At the center of Marks' research is why the double standard exists in the first place.

When he first got to graduate school in 2002, he noticed that even though the double standard was common in people's lives, lab results weren't confirming its existence because the way the research was conducted didn't properly tap into the way people think.

"The way we remember and process information can play a big part in the double standard," Marks said. "We tend to notice things that confirm our beliefs, and ignore things that don't."

For instance, Marks said when we see a man rewarded or a woman derogated for promiscuous behavior; we remember it because that's what we expected. We don't tend to remember information that suggests the opposite?that men and women are treated equally for sexual behavior.

Marks likened it to a vicious cycle.

"So, we notice the double standard being confirmed, which reinforces its existence, and the fact that it is then reinforced makes it even more likely that we notice it in the future," Marks said.

To test the concept, Marks had research participants read about men or women who were treated equally for engaging in sex; a few people congratulated them, and a few insulted or reprimanded them. The participants in the study tended to remember more instances of the men being praised and the women being derogated.

After evaluating the feedback, Marks made conclusions based on statistical analysis.

The results will be used to increase the awareness of what happens and to hopefully lessen the negative impact of a person's sexual past, Marks said.

Advancements in awareness have been made in the past 10 years and examining the media is part of the research, according to Marks.
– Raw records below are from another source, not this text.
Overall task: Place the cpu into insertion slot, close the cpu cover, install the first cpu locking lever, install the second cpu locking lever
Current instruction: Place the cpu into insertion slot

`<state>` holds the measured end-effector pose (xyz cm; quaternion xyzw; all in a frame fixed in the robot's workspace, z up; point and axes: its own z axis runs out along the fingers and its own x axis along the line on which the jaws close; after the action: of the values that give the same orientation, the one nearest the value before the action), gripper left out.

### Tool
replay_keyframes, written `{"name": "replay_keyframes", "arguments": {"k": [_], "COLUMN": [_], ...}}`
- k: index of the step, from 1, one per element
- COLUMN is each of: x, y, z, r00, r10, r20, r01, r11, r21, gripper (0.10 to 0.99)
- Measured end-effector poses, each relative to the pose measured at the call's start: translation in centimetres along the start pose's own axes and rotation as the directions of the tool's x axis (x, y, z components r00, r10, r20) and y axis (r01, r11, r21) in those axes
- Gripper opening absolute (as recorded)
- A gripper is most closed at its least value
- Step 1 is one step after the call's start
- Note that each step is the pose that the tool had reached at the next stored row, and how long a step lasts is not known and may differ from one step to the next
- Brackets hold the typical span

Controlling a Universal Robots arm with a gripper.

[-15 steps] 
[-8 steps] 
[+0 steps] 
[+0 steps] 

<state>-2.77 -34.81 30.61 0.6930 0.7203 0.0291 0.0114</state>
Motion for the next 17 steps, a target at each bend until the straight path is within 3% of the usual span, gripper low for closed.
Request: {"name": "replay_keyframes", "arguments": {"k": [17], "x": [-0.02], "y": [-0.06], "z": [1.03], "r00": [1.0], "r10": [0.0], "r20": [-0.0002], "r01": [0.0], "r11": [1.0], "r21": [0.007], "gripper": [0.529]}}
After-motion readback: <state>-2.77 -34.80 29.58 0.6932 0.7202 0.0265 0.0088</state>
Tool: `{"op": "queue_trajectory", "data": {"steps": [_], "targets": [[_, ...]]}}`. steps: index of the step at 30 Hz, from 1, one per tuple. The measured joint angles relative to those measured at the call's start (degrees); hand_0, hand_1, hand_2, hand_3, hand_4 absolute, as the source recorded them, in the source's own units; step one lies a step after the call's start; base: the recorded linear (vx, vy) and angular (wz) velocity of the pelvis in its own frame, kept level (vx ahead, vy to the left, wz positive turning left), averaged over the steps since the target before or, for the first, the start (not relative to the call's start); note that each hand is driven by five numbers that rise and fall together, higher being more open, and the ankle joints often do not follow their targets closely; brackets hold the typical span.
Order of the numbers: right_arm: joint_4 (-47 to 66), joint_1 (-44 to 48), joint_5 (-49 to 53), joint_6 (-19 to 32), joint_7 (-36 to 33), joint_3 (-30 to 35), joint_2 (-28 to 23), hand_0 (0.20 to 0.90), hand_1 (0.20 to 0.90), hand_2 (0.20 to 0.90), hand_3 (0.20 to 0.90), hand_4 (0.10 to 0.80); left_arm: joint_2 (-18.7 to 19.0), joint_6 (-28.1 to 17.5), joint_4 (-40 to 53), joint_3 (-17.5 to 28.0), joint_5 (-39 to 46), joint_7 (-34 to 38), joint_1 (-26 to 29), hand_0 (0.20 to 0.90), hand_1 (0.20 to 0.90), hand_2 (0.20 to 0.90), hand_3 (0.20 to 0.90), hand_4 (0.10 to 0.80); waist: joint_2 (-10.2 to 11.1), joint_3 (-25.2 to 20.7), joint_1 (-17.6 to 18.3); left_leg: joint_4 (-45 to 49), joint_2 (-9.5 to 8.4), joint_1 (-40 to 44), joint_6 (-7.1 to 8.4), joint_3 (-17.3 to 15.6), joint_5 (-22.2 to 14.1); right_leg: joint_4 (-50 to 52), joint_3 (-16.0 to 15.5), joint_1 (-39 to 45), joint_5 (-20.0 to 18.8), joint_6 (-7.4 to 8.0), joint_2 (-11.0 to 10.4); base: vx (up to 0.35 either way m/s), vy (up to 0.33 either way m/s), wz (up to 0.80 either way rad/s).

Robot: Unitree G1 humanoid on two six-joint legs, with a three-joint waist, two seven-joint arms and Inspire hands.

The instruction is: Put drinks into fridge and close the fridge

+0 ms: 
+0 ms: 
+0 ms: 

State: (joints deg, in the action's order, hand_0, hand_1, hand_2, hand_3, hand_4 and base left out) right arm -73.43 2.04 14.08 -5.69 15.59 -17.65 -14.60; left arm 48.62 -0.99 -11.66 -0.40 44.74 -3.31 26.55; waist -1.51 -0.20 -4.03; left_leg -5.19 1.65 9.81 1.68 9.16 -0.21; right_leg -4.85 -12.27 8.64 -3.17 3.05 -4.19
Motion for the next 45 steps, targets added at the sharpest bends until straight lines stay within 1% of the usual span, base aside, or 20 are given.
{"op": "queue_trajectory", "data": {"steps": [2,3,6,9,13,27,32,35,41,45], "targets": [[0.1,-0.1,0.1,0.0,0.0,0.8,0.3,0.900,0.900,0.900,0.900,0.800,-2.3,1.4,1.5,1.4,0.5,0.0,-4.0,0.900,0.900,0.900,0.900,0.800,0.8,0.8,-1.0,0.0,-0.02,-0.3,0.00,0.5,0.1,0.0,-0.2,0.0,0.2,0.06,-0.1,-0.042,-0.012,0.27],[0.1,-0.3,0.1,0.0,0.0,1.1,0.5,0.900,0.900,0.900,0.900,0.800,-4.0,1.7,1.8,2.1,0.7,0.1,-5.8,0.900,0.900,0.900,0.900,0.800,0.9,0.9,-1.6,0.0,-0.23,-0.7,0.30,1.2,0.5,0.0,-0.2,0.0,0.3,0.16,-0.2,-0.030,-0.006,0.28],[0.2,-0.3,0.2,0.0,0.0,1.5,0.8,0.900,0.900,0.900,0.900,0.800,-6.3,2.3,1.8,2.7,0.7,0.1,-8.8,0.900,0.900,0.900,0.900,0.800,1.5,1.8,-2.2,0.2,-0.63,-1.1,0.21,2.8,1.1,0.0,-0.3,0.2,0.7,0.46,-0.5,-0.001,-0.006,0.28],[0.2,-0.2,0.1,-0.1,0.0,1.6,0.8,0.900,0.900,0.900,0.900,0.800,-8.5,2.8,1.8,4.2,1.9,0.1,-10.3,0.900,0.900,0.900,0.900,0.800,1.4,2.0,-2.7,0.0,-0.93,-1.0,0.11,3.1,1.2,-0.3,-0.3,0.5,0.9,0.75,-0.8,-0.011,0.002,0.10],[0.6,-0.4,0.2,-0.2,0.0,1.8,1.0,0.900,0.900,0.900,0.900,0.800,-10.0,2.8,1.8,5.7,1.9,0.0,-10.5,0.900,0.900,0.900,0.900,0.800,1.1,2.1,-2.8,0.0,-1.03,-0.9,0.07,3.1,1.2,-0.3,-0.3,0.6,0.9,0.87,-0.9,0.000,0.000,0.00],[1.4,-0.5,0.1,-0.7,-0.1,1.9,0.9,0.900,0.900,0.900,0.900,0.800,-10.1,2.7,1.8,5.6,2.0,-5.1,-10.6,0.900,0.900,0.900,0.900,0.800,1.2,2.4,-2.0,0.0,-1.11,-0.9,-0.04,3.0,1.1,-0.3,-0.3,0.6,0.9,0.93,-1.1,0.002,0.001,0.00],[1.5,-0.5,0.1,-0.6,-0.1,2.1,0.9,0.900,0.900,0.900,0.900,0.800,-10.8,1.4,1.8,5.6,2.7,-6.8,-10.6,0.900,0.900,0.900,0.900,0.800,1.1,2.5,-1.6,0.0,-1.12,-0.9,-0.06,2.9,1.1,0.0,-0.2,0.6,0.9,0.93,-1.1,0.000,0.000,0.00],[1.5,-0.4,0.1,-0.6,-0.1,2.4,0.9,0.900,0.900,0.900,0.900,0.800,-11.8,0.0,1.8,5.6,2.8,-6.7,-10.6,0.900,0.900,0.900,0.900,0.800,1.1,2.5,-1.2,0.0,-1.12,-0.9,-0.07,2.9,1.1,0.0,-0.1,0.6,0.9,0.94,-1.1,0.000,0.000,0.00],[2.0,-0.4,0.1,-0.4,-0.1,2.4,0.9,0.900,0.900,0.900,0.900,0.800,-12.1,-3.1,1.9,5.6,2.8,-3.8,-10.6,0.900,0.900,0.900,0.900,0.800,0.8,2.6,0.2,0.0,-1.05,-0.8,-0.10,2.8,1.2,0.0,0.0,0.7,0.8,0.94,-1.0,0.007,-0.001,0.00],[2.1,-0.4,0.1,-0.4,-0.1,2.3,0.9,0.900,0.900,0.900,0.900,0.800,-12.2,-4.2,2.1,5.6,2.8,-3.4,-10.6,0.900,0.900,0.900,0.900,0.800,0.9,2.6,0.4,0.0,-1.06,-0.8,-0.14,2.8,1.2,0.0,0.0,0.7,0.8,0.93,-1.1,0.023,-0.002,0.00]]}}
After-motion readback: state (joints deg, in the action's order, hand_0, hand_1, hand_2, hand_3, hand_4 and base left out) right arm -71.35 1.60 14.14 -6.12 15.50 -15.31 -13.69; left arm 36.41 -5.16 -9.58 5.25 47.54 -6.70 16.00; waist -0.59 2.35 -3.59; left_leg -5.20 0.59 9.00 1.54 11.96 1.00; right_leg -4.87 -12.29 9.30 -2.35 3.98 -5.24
"The media portrays this kind of thing very often," Marks said. "Reality shows are selectively edited to show this thing in force."

His ultimate goal is to get rid of the double standard.

"So a woman, instead of being ashamed to go buy condoms or get birth control can say, 'Oh this is something that is overblown in the media,'" Marks said. "'That's not the way it is and I can confidently purchase condoms or get birth control or be sexual as opposed to feeling ashamed about it.'"

Marks' next project will be to explore examples of female sexuality that are now commonly accepted as opposed to a decade ago.

Marks plans to look at the attitudes about women who attend progressive parties, called pajama parties or passion parties. These parties are much like the Tupperware parties of the past, except these parties sell lingerie and other sexual items for women.

He expects the attitudes will be positive.

"Increasing public awareness of the double standard and how it works is probably going to be the best weapon in hopefully, eventually eliminating it," Marks said.